**What to work on**
Please print the records below word for word.
++++++++
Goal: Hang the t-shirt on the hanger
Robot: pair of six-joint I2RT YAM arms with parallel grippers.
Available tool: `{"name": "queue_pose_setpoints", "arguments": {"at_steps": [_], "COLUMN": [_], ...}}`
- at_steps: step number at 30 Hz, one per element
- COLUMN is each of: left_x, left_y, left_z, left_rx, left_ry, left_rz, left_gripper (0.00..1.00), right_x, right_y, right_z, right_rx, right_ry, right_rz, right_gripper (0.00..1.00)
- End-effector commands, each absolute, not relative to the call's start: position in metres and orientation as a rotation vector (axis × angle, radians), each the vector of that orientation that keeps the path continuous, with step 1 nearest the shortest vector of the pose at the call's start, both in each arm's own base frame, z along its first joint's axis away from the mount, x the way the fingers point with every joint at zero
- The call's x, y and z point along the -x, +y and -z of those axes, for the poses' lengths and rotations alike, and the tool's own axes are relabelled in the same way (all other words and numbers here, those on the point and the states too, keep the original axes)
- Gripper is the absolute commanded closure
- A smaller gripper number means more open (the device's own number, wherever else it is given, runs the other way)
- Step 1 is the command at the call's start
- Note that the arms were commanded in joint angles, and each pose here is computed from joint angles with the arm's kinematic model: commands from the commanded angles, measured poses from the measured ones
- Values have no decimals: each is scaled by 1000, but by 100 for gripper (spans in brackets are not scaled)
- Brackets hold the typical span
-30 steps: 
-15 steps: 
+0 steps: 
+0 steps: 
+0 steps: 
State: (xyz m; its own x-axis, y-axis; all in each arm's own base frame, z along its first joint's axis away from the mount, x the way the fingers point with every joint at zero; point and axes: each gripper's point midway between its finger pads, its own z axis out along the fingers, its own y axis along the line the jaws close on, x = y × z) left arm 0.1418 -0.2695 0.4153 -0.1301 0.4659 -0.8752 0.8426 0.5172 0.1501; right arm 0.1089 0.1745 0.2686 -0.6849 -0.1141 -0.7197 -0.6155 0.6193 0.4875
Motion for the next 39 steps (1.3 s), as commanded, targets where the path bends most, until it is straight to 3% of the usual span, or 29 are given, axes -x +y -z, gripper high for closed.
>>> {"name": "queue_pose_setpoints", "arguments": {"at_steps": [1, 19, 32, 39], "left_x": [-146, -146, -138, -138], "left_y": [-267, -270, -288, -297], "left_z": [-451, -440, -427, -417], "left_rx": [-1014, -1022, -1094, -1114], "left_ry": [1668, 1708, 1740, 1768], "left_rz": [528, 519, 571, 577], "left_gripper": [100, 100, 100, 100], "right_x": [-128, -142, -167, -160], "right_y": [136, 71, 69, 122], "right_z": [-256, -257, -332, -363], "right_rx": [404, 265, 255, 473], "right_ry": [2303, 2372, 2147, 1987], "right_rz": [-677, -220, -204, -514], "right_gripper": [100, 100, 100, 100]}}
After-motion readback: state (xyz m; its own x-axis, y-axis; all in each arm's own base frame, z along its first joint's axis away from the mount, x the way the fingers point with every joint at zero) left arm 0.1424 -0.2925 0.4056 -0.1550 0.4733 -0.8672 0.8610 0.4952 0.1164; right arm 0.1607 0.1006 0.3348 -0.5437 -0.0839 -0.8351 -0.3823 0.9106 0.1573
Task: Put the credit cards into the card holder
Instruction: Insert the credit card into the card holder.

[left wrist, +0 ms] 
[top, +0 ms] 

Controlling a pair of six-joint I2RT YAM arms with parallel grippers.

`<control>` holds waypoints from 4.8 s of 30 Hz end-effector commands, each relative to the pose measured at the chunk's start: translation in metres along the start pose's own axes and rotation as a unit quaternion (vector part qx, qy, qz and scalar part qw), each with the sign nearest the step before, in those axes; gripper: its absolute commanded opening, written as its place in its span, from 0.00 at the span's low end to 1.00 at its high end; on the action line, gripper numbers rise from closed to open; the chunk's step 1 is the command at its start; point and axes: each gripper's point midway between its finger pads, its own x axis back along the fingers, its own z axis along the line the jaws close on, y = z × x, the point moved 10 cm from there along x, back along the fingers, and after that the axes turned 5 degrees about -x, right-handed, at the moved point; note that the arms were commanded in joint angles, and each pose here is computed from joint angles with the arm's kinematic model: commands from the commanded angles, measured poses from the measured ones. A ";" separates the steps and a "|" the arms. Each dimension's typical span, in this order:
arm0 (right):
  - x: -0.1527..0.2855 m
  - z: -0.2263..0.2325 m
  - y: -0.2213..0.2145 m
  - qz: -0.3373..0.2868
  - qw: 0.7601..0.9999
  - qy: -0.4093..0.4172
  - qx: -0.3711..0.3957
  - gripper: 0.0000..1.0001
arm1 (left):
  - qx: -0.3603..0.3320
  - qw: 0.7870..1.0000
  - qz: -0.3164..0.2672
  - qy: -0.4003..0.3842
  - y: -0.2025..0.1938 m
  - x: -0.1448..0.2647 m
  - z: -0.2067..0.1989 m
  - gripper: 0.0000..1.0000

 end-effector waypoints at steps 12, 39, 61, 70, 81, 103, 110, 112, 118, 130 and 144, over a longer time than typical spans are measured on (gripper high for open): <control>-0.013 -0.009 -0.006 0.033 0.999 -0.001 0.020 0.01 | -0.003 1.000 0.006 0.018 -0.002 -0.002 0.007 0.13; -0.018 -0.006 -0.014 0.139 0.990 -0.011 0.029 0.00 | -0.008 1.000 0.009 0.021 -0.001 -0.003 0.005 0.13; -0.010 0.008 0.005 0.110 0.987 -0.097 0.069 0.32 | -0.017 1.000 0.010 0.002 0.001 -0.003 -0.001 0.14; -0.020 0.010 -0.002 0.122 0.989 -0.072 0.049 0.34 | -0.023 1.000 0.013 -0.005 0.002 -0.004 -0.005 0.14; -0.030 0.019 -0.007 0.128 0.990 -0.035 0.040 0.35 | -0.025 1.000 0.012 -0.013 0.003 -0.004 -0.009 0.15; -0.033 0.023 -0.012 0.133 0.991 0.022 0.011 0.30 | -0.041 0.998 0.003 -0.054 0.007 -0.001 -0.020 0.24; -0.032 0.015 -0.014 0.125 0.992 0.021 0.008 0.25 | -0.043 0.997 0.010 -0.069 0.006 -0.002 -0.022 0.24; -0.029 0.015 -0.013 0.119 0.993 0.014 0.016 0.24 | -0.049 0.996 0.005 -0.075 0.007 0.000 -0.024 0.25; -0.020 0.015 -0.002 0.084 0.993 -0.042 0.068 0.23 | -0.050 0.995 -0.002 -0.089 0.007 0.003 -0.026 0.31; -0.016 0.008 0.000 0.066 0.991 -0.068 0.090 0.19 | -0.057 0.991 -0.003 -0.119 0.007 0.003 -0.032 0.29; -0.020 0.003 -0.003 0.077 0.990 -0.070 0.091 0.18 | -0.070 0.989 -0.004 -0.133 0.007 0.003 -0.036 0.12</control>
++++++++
**Answer box**
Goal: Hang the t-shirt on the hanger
Robot: pair of six-joint I2RT YAM arms with parallel grippers.
Available tool: `{"name": "queue_pose_setpoints", "arguments": {"at_steps": [_], "COLUMN": [_], ...}}`
- at_steps: step number at 30 Hz, one per element
- COLUMN is each of: left_x, left_y, left_z, left_rx, left_ry, left_rz, left_gripper (0.00..1.00), right_x, right_y, right_z, right_rx, right_ry, right_rz, right_gripper (0.00..1.00)
- End-effector commands, each absolute, not relative to the call's start: position in metres and orientation as a rotation vector (axis × angle, radians), each the vector of that orientation that keeps the path continuous, with step 1 nearest the shortest vector of the pose at the call's start, both in each arm's own base frame, z along its first joint's axis away from the mount, x the way the fingers point with every joint at zero
- The call's x, y and z point along the -x, +y and -z of those axes, for the poses' lengths and rotations alike, and the tool's own axes are relabelled in the same way (all other words and numbers here, those on the point and the states too, keep the original axes)
- Gripper is the absolute commanded closure
- A smaller gripper number means more open (the device's own number, wherever else it is given, runs the other way)
- Step 1 is the command at the call's start
- Note that the arms were commanded in joint angles, and each pose here is computed from joint angles with the arm's kinematic model: commands from the commanded angles, measured poses from the measured ones
- Values have no decimals: each is scaled by 1000, but by 100 for gripper (spans in brackets are not scaled)
- Brackets hold the typical span
-30 steps: 
-15 steps: 
+0 steps: 
+0 steps: 
+0 steps: 
State: (xyz m; its own x-axis, y-axis; all in each arm's own base frame, z along its first joint's axis away from the mount, x the way the fingers point with every joint at zero; point and axes: each gripper's point midway between its finger pads, its own z axis out along the fingers, its own y axis along the line the jaws close on, x = y × z) left arm 0.1418 -0.2695 0.4153 -0.1301 0.4659 -0.8752 0.8426 0.5172 0.1501; right arm 0.1089 0.1745 0.2686 -0.6849 -0.1141 -0.7197 -0.6155 0.6193 0.4875
Motion for the next 39 steps (1.3 s), as commanded, targets where the path bends most, until it is straight to 3% of the usual span, or 29 are given, axes -x +y -z, gripper high for closed.
>>> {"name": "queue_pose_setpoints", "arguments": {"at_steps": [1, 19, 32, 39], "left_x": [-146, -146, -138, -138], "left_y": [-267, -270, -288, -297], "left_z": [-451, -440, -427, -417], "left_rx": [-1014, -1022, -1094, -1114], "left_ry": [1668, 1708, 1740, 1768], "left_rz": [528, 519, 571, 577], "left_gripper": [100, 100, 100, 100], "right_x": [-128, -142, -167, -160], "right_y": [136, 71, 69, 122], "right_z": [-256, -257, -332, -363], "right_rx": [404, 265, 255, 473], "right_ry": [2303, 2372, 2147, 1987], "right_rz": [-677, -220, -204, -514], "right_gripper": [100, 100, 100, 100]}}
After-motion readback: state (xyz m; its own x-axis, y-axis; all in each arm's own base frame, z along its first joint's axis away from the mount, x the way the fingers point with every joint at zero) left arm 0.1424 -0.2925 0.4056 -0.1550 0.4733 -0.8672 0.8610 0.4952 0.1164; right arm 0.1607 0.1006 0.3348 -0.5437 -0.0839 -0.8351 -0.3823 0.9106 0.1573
Task: Put the credit cards into the card holder
Instruction: Insert the credit card into the card holder.

[left wrist, +0 ms] 
[top, +0 ms] 

Controlling a pair of six-joint I2RT YAM arms with parallel grippers.

`<control>` holds waypoints from 4.8 s of 30 Hz end-effector commands, each relative to the pose measured at the chunk's start: translation in metres along the start pose's own axes and rotation as a unit quaternion (vector part qx, qy, qz and scalar part qw), each with the sign nearest the step before, in those axes; gripper: its absolute commanded opening, written as its place in its span, from 0.00 at the span's low end to 1.00 at its high end; on the action line, gripper numbers rise from closed to open; the chunk's step 1 is the command at its start; point and axes: each gripper's point midway between its finger pads, its own x axis back along the fingers, its own z axis along the line the jaws close on, y = z × x, the point moved 10 cm from there along x, back along the fingers, and after that the axes turned 5 degrees about -x, right-handed, at the moved point; note that the arms were commanded in joint angles, and each pose here is computed from joint angles with the arm's kinematic model: commands from the commanded angles, measured poses from the measured ones. A ";" separates the steps and a "|" the arms. Each dimension's typical span, in this order:
arm0 (right):
  - x: -0.1527..0.2855 m
  - z: -0.2263..0.2325 m
  - y: -0.2213..0.2145 m
  - qz: -0.3373..0.2868
  - qw: 0.7601..0.9999
  - qy: -0.4093..0.4172
  - qx: -0.3711..0.3957
  - gripper: 0.0000..1.0001
arm1 (left):
  - qx: -0.3603..0.3320
  - qw: 0.7870..1.0000
  - qz: -0.3164..0.2672
  - qy: -0.4003..0.3842
  - y: -0.2025..0.1938 m
  - x: -0.1448..0.2647 m
  - z: -0.2067..0.1989 m
  - gripper: 0.0000..1.0000

 end-effector waypoints at steps 12, 39, 61, 70, 81, 103, 110, 112, 118, 130 and 144, over a longer time than typical spans are measured on (gripper high for open): <control>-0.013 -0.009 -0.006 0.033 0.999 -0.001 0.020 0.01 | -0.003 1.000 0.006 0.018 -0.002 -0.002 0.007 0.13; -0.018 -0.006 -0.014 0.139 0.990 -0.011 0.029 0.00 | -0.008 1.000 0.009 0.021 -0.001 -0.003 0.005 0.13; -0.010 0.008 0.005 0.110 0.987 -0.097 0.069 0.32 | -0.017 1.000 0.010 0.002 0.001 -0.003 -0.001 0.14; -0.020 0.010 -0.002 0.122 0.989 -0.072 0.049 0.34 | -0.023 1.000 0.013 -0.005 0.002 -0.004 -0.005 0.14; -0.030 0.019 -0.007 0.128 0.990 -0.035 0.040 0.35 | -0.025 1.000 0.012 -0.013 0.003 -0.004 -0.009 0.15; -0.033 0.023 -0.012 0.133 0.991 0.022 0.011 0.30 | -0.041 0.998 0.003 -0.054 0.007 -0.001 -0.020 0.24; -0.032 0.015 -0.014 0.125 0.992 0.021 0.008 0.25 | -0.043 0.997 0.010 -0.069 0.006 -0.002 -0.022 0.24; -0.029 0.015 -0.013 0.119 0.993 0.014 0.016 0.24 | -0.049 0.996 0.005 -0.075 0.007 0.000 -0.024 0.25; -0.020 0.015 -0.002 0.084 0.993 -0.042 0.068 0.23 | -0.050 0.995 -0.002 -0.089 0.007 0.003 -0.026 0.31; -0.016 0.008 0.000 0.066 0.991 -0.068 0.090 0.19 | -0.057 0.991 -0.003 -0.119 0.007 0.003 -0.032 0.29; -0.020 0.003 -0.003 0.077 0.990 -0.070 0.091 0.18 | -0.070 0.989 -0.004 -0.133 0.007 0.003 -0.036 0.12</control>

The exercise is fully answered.